Activity |
Search the records below for the string "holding", and report each line that contains it.

Dataset items |
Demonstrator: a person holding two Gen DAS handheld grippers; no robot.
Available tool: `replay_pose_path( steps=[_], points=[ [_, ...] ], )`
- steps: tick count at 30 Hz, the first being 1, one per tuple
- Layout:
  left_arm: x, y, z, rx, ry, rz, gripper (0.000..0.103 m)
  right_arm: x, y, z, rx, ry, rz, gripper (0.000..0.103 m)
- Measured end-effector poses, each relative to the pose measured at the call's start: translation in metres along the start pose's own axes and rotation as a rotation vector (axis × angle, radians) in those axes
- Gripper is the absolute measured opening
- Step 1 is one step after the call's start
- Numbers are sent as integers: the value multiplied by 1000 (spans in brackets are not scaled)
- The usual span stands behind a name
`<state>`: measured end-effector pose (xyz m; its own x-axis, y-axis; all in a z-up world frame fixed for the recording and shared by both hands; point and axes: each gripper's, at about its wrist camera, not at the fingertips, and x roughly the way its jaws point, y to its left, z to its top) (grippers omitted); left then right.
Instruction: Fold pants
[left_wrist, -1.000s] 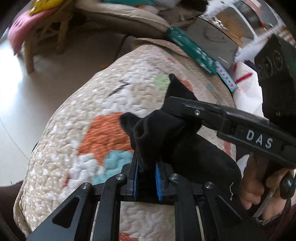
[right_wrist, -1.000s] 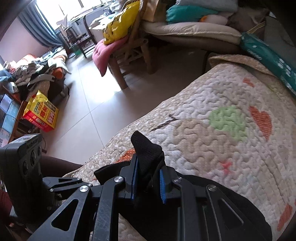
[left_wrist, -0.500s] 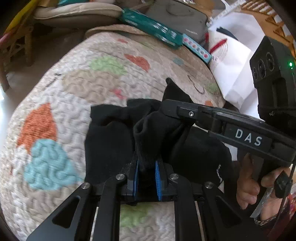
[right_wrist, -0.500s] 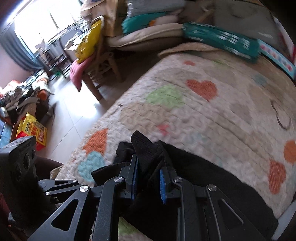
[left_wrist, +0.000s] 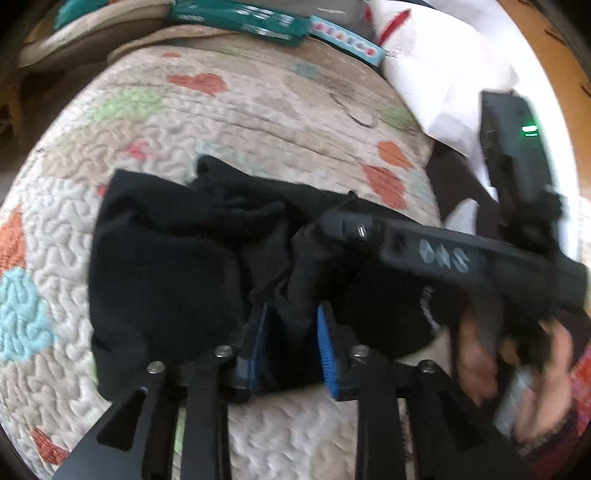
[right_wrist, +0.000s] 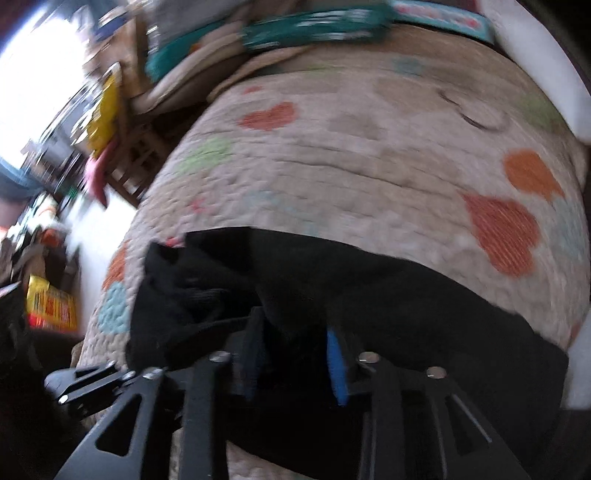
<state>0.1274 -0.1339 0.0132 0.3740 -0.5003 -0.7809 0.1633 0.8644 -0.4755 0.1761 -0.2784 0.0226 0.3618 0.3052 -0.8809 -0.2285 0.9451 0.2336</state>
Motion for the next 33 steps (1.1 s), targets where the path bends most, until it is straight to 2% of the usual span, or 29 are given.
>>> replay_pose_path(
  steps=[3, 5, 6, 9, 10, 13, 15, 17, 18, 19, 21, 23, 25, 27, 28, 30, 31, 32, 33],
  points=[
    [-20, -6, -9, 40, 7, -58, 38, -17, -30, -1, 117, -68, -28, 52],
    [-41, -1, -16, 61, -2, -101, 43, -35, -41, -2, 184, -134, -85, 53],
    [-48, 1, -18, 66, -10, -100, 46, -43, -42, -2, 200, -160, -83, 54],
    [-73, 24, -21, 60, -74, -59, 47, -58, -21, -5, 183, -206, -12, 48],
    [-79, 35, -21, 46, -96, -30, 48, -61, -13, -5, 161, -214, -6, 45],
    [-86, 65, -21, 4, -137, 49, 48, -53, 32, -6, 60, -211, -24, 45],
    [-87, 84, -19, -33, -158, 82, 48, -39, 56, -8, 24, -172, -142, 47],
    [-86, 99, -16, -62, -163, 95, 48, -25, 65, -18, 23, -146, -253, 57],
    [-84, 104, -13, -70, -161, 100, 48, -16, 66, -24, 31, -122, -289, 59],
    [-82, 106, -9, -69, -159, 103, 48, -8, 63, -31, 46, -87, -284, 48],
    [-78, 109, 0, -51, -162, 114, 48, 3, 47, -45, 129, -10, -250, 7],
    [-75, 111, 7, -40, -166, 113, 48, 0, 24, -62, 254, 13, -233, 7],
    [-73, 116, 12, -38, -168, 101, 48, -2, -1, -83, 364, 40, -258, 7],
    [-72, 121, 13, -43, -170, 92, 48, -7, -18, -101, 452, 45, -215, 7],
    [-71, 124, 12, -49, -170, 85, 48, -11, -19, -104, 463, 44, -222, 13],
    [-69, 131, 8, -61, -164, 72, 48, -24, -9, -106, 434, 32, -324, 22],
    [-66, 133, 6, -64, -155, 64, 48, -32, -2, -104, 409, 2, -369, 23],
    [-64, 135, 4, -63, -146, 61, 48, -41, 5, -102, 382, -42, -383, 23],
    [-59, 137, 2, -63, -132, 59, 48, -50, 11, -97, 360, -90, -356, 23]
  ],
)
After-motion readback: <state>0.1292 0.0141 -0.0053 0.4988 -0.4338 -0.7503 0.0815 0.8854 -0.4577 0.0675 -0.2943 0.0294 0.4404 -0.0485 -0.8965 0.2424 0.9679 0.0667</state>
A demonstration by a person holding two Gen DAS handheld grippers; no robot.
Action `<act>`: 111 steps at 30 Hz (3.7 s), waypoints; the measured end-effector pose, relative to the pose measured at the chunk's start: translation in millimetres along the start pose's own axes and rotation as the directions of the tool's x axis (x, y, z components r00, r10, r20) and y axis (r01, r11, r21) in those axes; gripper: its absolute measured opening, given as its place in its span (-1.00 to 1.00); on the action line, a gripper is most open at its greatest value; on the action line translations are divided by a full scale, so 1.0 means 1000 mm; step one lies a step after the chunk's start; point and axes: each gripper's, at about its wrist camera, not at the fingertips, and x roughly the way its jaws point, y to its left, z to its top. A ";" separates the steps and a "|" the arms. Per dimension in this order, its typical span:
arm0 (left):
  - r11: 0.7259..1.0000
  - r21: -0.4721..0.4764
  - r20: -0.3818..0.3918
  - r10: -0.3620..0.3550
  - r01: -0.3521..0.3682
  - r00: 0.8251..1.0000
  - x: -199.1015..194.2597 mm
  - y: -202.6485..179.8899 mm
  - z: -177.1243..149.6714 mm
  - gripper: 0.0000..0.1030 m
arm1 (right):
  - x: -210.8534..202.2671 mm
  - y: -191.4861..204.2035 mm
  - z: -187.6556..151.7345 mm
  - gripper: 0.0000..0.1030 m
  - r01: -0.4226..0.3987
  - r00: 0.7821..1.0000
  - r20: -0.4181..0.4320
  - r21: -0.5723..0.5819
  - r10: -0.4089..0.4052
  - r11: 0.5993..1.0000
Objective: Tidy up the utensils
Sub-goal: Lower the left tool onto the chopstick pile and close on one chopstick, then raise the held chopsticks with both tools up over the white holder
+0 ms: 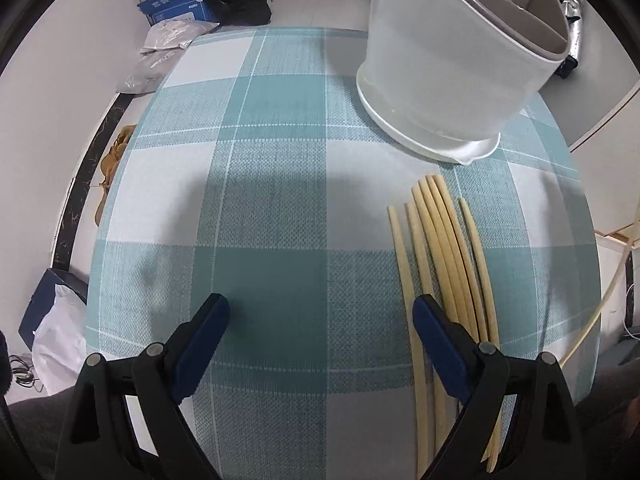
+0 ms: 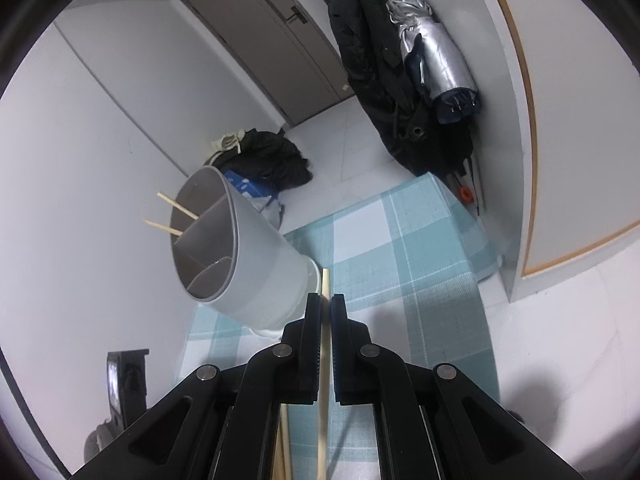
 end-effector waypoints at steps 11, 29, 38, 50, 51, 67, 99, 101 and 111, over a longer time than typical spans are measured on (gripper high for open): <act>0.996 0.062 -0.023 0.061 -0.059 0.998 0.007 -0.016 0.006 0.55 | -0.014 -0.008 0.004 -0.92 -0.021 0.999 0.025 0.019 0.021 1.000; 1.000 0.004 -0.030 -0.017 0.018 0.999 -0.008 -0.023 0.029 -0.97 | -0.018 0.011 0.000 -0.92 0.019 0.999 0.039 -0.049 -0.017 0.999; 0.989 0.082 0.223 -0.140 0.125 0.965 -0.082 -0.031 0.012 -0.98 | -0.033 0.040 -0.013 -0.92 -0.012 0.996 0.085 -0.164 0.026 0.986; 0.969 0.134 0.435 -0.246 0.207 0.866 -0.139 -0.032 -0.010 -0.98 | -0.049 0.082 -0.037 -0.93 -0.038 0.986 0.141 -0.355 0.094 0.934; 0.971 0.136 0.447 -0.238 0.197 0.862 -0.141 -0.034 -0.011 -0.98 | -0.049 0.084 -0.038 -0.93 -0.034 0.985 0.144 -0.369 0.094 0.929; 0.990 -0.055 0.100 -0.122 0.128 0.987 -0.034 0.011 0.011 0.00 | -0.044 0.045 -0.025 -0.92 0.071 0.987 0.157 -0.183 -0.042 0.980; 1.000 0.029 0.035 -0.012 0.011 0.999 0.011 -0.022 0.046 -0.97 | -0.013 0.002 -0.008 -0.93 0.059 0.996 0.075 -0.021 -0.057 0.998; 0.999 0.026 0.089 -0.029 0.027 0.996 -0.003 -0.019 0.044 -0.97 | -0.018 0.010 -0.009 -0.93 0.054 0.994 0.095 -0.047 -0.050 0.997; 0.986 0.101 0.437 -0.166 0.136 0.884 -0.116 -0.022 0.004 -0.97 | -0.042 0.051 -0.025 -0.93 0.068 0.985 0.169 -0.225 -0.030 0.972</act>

Solved problem |
Demonstrator: a person holding two Gen DAS handheld grippers; no robot.
A demonstration by a person holding two Gen DAS handheld grippers; no robot.

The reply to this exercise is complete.